▶ _Exercise details_:
One number alone answers this: the count of lines below in which the word "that" is found.

▶ _Data below_:
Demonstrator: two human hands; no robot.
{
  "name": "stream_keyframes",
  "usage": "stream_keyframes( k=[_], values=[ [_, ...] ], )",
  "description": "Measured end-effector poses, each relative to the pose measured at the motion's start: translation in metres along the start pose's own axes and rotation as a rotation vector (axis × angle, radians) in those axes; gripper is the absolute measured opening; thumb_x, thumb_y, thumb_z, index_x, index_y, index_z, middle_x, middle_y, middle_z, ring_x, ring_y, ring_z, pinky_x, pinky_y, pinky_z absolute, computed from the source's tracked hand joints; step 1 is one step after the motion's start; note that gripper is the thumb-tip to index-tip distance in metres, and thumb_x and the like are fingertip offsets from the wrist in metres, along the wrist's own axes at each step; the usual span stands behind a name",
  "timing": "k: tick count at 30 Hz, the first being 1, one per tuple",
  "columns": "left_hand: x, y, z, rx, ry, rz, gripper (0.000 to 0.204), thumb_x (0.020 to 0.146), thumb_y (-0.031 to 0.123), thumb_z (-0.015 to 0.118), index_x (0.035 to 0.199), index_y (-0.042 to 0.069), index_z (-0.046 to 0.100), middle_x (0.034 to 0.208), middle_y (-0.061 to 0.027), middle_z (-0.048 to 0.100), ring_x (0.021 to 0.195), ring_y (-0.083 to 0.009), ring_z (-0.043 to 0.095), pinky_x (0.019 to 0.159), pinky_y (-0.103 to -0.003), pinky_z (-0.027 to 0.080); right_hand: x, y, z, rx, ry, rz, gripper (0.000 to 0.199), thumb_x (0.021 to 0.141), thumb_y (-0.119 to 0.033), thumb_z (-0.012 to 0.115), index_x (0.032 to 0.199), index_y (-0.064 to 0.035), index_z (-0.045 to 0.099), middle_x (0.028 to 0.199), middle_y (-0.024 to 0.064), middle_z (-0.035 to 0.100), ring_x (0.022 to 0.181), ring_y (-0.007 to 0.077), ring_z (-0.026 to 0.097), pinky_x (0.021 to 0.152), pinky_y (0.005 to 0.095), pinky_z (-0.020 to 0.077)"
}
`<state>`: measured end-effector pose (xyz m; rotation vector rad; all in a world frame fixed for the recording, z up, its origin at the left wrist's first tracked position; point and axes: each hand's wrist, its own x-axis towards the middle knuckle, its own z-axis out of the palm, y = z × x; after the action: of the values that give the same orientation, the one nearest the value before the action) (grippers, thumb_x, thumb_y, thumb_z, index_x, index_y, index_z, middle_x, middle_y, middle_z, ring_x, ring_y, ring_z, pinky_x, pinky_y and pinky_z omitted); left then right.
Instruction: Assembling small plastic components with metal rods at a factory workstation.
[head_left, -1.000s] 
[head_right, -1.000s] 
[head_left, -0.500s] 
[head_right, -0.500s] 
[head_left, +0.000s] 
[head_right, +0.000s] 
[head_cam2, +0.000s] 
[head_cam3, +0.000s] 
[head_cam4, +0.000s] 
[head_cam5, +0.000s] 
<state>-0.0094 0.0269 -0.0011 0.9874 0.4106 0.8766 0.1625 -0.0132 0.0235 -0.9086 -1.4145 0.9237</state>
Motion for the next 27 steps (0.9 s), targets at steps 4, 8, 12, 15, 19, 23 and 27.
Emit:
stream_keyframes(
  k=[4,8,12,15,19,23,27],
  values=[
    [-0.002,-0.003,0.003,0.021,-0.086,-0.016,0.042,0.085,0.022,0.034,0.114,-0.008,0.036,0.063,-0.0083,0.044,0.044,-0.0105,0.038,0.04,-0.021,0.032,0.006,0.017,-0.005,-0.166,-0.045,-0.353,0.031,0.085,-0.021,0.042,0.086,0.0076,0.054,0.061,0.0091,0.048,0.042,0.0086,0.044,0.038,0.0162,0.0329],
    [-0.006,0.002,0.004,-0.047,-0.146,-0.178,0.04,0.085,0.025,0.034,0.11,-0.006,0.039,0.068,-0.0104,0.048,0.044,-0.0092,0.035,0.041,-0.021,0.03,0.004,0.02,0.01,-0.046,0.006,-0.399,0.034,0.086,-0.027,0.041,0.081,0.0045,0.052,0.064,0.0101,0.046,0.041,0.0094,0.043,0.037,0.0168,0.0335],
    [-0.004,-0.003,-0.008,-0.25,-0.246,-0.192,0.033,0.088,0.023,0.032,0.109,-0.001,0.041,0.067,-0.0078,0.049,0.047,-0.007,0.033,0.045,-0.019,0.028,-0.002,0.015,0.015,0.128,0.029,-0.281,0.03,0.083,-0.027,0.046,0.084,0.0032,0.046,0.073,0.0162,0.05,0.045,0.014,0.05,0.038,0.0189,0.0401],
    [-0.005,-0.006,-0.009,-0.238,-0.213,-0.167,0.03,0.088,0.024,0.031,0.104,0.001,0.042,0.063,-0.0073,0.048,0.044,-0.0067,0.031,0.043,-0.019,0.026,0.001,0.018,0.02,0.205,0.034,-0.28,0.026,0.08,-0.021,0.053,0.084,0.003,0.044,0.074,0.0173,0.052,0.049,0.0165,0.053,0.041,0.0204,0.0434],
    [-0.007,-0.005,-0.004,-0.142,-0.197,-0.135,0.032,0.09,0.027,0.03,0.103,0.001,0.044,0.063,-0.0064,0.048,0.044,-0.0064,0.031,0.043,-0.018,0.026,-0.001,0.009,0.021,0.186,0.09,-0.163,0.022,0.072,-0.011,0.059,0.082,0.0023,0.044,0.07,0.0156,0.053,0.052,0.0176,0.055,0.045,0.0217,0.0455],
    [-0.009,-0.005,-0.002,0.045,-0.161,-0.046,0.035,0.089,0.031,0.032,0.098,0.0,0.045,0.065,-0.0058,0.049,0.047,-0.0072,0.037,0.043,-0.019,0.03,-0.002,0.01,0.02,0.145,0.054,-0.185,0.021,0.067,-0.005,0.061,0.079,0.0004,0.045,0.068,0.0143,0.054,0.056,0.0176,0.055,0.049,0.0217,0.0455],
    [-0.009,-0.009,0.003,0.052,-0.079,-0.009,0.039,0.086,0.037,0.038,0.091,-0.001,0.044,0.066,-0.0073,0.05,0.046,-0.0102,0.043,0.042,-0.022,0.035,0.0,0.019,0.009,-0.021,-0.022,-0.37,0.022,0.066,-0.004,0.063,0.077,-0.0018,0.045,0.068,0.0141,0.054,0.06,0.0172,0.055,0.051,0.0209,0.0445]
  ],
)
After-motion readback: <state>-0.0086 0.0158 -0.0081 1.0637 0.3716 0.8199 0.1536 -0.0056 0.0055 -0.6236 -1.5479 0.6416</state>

▶ _The completed task_:
2